2015-02-02 17:53:49

by Frederic Weisbecker

[permalink] [raw]
Subject: Re: [PATCH 3/4] sched: Pull preemption disablement to __schedule() caller

On Wed, Jan 28, 2015 at 04:50:44PM +0100, Peter Zijlstra wrote:
> On Wed, Jan 28, 2015 at 01:24:11AM +0100, Frederic Weisbecker wrote:
> > +++ b/kernel/sched/core.c
> > @@ -2760,7 +2760,6 @@ static void __sched __schedule(void)
> > struct rq *rq;
> > int cpu;
> >
> > - preempt_disable();
>
> Implies barrier();
>
> > cpu = smp_processor_id();
> > rq = cpu_rq(cpu);
> > rcu_note_context_switch();
> > @@ -2822,8 +2821,6 @@ static void __sched __schedule(void)
> > raw_spin_unlock_irq(&rq->lock);
> >
> > post_schedule(rq);
>
> implies barrier();
>
> > -
> > - sched_preempt_enable_no_resched();
> > }
> >
> > static inline void sched_submit_work(struct task_struct *tsk)
>
> > @@ -2883,9 +2882,9 @@ void __sched schedule_preempt_disabled(void)
> > static void preempt_schedule_common(void)
> > {
> > do {
> > - preempt_count_add(PREEMPT_ACTIVE);
> > + preempt_count_add(PREEMPT_ACTIVE + PREEMPT_CHECK_OFFSET);
>
> Does _NOT_ imply barrier();
>
> > __schedule();
> > - preempt_count_sub(PREEMPT_ACTIVE);
>
> idem.

It looks like preempt_count_add/inc() mostly imply entering a context that we want
to be seen right away (thus want barrier() after) and preempt_count_sub/dec() mostly
want previous work to be visible before re-enabling interrupt, preemption, etc...
(thus want barrier() before).

So maybe these functions (the non-underscored ones) should imply a barrier() rather
than their callers (preempt_disable() and others). Inline functions instead of macros
would do the trick (if the headers hell let us do that).

Note the underscored implementations are all inline currently so this happens to
work by chance for direct calls to preempt_count_add/sub() outside preempt_disable().
If the non-underscored caller is turned into inline too I don't expect performance issues.

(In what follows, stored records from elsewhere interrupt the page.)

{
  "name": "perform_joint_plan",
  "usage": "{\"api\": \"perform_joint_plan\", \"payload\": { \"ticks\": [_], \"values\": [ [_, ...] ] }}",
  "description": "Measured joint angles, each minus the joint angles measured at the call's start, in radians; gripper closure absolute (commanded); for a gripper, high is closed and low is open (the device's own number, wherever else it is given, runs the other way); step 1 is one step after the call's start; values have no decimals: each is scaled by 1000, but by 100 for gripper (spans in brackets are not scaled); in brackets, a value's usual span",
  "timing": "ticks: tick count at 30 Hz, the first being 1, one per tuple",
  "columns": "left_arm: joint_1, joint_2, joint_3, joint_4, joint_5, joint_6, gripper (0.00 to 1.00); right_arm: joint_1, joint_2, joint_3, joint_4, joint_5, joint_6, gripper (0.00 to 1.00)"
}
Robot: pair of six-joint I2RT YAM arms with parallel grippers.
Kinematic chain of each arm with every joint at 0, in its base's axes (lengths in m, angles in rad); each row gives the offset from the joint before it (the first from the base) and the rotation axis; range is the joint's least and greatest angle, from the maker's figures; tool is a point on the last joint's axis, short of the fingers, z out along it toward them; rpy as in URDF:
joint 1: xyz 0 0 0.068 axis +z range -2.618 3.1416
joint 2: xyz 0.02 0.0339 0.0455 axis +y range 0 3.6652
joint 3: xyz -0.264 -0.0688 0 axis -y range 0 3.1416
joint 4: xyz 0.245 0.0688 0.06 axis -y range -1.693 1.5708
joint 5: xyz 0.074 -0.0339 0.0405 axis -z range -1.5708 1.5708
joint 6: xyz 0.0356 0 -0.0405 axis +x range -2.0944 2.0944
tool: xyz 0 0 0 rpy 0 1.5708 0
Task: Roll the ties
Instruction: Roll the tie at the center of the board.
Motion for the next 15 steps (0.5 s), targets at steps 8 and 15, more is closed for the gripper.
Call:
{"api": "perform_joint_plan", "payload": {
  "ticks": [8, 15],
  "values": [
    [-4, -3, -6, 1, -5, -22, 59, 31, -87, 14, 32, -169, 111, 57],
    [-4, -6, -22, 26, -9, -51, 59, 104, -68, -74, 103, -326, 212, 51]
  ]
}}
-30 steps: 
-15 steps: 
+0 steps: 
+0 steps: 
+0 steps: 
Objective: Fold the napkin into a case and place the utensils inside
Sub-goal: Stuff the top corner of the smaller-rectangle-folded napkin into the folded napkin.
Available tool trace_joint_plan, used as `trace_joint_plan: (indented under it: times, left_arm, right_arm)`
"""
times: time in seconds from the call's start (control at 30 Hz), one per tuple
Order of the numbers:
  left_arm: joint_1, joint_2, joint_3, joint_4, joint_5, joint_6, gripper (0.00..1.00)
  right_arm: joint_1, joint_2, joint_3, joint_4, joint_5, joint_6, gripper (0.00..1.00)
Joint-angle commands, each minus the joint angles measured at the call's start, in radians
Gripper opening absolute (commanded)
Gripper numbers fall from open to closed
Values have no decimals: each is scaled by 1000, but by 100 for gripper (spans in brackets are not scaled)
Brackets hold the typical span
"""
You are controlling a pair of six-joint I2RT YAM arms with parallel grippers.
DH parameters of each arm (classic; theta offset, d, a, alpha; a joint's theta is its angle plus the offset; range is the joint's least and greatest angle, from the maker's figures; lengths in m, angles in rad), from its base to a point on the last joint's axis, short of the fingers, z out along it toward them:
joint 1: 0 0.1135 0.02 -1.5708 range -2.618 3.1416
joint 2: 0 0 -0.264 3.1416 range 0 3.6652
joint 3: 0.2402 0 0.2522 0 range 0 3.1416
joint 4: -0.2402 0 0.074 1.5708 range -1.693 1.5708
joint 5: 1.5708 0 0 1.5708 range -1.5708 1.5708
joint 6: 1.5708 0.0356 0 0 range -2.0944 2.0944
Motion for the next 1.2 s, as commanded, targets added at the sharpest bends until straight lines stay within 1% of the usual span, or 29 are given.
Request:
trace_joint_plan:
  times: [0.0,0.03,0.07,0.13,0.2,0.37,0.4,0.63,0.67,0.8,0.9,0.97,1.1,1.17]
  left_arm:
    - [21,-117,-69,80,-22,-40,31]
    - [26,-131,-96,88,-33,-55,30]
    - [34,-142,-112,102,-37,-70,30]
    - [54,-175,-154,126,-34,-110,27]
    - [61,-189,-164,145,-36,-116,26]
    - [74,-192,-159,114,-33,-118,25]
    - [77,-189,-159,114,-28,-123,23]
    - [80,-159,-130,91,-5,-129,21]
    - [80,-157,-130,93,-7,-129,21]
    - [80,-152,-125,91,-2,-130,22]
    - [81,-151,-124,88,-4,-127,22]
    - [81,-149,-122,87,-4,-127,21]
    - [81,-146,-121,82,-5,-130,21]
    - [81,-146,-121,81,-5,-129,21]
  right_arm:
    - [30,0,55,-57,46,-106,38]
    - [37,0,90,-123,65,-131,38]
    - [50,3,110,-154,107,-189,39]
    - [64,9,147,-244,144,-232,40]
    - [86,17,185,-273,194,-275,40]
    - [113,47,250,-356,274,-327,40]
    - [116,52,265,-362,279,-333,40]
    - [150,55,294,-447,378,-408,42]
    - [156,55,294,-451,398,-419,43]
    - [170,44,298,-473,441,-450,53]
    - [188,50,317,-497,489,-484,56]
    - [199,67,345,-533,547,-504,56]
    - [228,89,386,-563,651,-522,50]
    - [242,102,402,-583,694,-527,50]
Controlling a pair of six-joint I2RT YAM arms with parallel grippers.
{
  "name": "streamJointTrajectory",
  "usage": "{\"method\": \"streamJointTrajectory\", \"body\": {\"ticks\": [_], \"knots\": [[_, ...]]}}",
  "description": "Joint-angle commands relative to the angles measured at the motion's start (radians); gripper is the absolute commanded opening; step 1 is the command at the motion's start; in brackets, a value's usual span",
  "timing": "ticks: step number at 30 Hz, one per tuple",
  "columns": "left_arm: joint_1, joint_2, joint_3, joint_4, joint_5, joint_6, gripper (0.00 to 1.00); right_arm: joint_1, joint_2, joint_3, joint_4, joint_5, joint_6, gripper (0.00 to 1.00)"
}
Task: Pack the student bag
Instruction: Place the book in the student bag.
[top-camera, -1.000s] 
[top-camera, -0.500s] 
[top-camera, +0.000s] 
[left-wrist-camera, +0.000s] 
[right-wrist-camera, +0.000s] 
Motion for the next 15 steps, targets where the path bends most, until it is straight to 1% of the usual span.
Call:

What do you think, does it make sense?


>
> > + preempt_count_sub(PREEMPT_ACTIVE + PREEMPT_CHECK_OFFSET);
> >
> > /*
> > * Check again in case we missed a preemption opportunity


2015-02-03 10:53:25

by Peter Zijlstra

[permalink] [raw]
Subject: Re: [PATCH 3/4] sched: Pull preemption disablement to __schedule() caller

On Mon, Feb 02, 2015 at 06:53:45PM +0100, Frederic Weisbecker wrote:
> It looks like preempt_count_add/inc() mostly imply entering a context that we want
> to be seen right away (thus want barrier() after) and preempt_count_sub/dec() mostly
> want previous work to be visible before re-enabling interrupt, preemption, etc...
> (thus want barrier() before).
>
> So maybe these functions (the non-underscored ones) should imply a barrier() rather
> than their callers (preempt_disable() and others). Inline functions instead of macros
> would do the trick (if the headers hell let us do that).
>
> Note the underscored implementations are all inline currently so this happens to
> work by chance for direct calls to preempt_count_add/sub() outside preempt_disable().
> If the non-underscored caller is turned into inline too I don't expect performance issues.
>
> What do you think, does it make sense?

AFAIK inline does _not_ guarantee a compiler barrier, only an actual
function call does.

When inlining the compiler creates visibility into the 'call' and can
avoid the constraint -- teh interweb seems to agree and also pointed out
that 'pure' function calls, even when actual function calls, can avoid
being a compiler barrier.

The below blog seems to do a fair job of explaining things; in
particular the 'implied compiler barriers' section is relevant here:

http://preshing.com/20120625/memory-ordering-at-compile-time/

As it stands the difference between the non underscore and the
underscore version is debug/tracing muck. The underscore ops are the raw
operations without fancy bits on.

I think I would prefer keeping it that way; this means that
preempt_count_$op() is a pure op and when we want to build stuff with it
like preempt_{en,dis}able() they add the extra semantics on top.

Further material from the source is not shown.